| What you will do |
Write the listing out again word for word, skipping each picture.

| Data segment |

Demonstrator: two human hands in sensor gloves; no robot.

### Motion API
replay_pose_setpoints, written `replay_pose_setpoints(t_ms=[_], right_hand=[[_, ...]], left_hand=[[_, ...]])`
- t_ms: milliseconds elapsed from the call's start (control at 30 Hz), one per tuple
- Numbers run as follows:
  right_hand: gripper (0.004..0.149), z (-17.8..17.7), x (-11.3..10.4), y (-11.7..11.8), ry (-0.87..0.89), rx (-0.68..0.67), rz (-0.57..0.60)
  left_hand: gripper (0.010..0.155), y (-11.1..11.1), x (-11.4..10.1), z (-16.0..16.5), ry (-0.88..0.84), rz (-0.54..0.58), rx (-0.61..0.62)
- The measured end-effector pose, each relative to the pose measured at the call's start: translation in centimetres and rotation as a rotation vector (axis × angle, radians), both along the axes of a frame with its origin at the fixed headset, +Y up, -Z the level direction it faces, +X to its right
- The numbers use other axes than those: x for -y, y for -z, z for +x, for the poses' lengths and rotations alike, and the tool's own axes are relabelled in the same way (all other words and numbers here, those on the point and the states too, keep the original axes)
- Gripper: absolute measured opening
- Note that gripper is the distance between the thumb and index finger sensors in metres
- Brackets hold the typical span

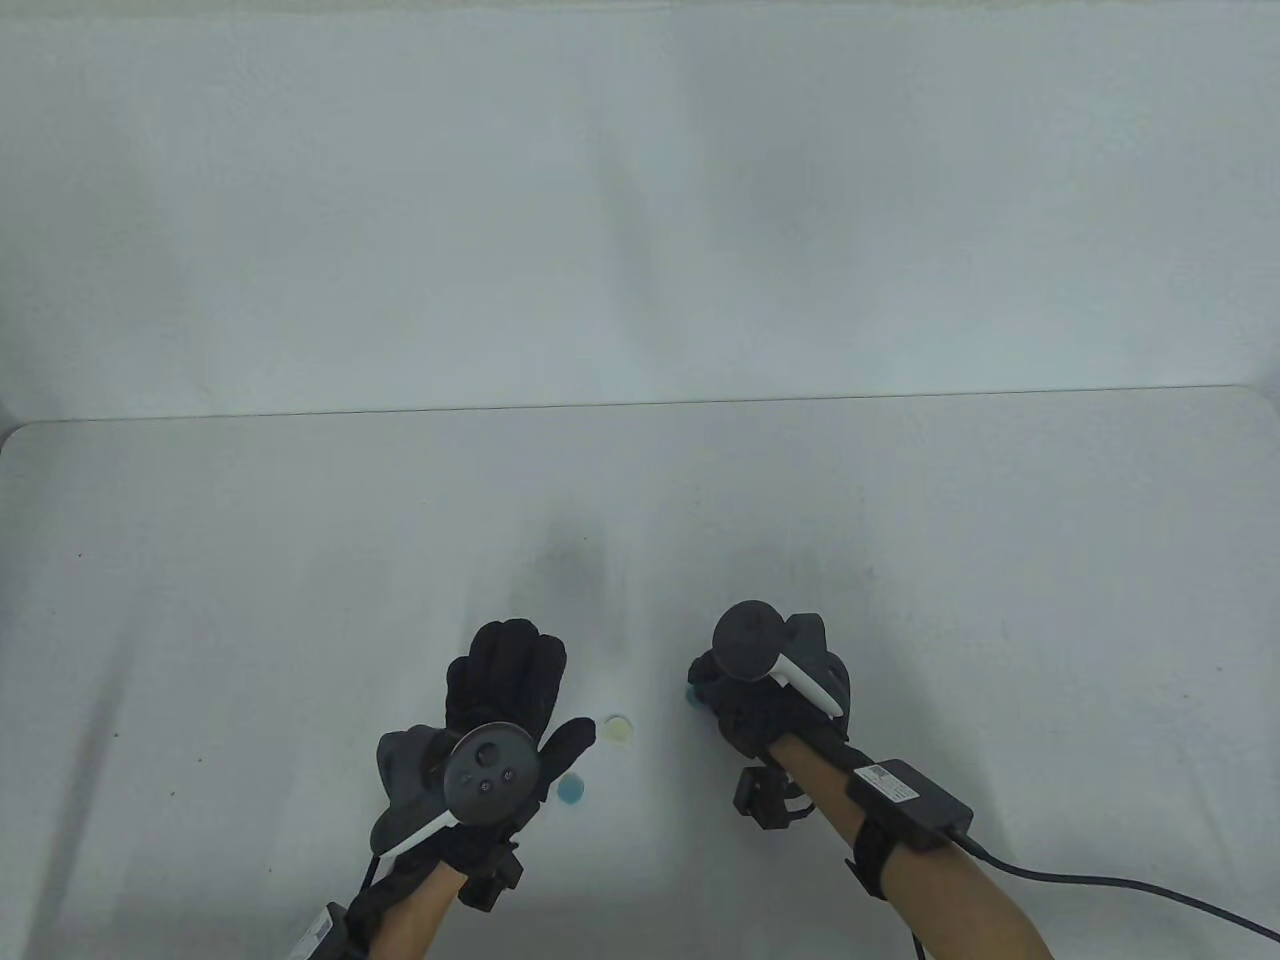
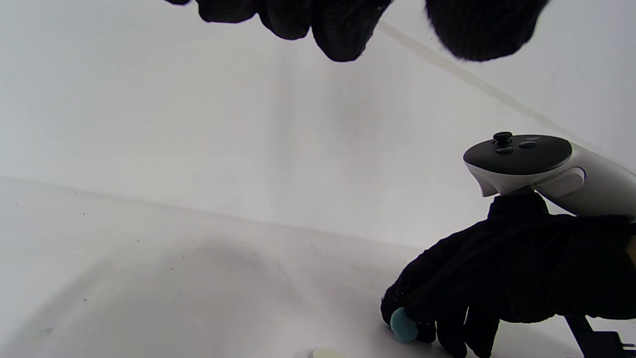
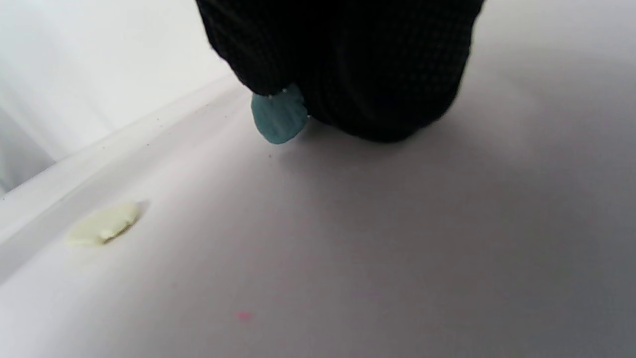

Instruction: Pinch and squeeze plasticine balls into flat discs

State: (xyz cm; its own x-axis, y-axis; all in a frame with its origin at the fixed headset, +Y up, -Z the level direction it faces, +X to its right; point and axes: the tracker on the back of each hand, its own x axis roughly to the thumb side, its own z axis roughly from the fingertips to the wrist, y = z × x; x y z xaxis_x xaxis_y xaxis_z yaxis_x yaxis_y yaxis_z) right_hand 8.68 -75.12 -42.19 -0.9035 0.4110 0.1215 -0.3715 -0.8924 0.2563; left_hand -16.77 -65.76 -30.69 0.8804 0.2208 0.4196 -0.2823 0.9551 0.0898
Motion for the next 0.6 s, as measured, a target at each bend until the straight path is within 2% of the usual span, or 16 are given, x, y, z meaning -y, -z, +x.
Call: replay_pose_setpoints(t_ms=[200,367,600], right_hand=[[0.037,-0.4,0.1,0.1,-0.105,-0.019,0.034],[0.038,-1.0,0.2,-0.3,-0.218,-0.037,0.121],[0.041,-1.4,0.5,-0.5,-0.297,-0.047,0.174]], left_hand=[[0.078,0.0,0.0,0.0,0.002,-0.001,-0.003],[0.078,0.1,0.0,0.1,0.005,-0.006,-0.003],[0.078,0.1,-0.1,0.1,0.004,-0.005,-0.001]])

| Response |
Demonstrator: two human hands in sensor gloves; no robot.

### Motion API
replay_pose_setpoints, written `replay_pose_setpoints(t_ms=[_], right_hand=[[_, ...]], left_hand=[[_, ...]])`
- t_ms: milliseconds elapsed from the call's start (control at 30 Hz), one per tuple
- Numbers run as follows:
  right_hand: gripper (0.004..0.149), z (-17.8..17.7), x (-11.3..10.4), y (-11.7..11.8), ry (-0.87..0.89), rx (-0.68..0.67), rz (-0.57..0.60)
  left_hand: gripper (0.010..0.155), y (-11.1..11.1), x (-11.4..10.1), z (-16.0..16.5), ry (-0.88..0.84), rz (-0.54..0.58), rx (-0.61..0.62)
- The measured end-effector pose, each relative to the pose measured at the call's start: translation in centimetres and rotation as a rotation vector (axis × angle, radians), both along the axes of a frame with its origin at the fixed headset, +Y up, -Z the level direction it faces, +X to its right
- The numbers use other axes than those: x for -y, y for -z, z for +x, for the poses' lengths and rotations alike, and the tool's own axes are relabelled in the same way (all other words and numbers here, those on the point and the states too, keep the original axes)
- Gripper: absolute measured opening
- Note that gripper is the distance between the thumb and index finger sensors in metres
- Brackets hold the typical span


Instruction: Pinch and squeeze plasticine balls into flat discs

State: (xyz cm; its own x-axis, y-axis; all in a frame with its origin at the fixed headset, +Y up, -Z the level direction it faces, +X to its right; point and axes: the tracker on the back of each hand, its own x axis roughly to the thumb side, its own z axis roughly from the fingertips to the wrist, y = z × x; x y z xaxis_x xaxis_y xaxis_z yaxis_x yaxis_y yaxis_z) right_hand 8.68 -75.12 -42.19 -0.9035 0.4110 0.1215 -0.3715 -0.8924 0.2563; left_hand -16.77 -65.76 -30.69 0.8804 0.2208 0.4196 -0.2823 0.9551 0.0898
Motion for the next 0.6 s, as measured, a target at each bend until the straight path is within 2% of the usual span, or 16 are given, x, y, z meaning -y, -z, +x.
Call: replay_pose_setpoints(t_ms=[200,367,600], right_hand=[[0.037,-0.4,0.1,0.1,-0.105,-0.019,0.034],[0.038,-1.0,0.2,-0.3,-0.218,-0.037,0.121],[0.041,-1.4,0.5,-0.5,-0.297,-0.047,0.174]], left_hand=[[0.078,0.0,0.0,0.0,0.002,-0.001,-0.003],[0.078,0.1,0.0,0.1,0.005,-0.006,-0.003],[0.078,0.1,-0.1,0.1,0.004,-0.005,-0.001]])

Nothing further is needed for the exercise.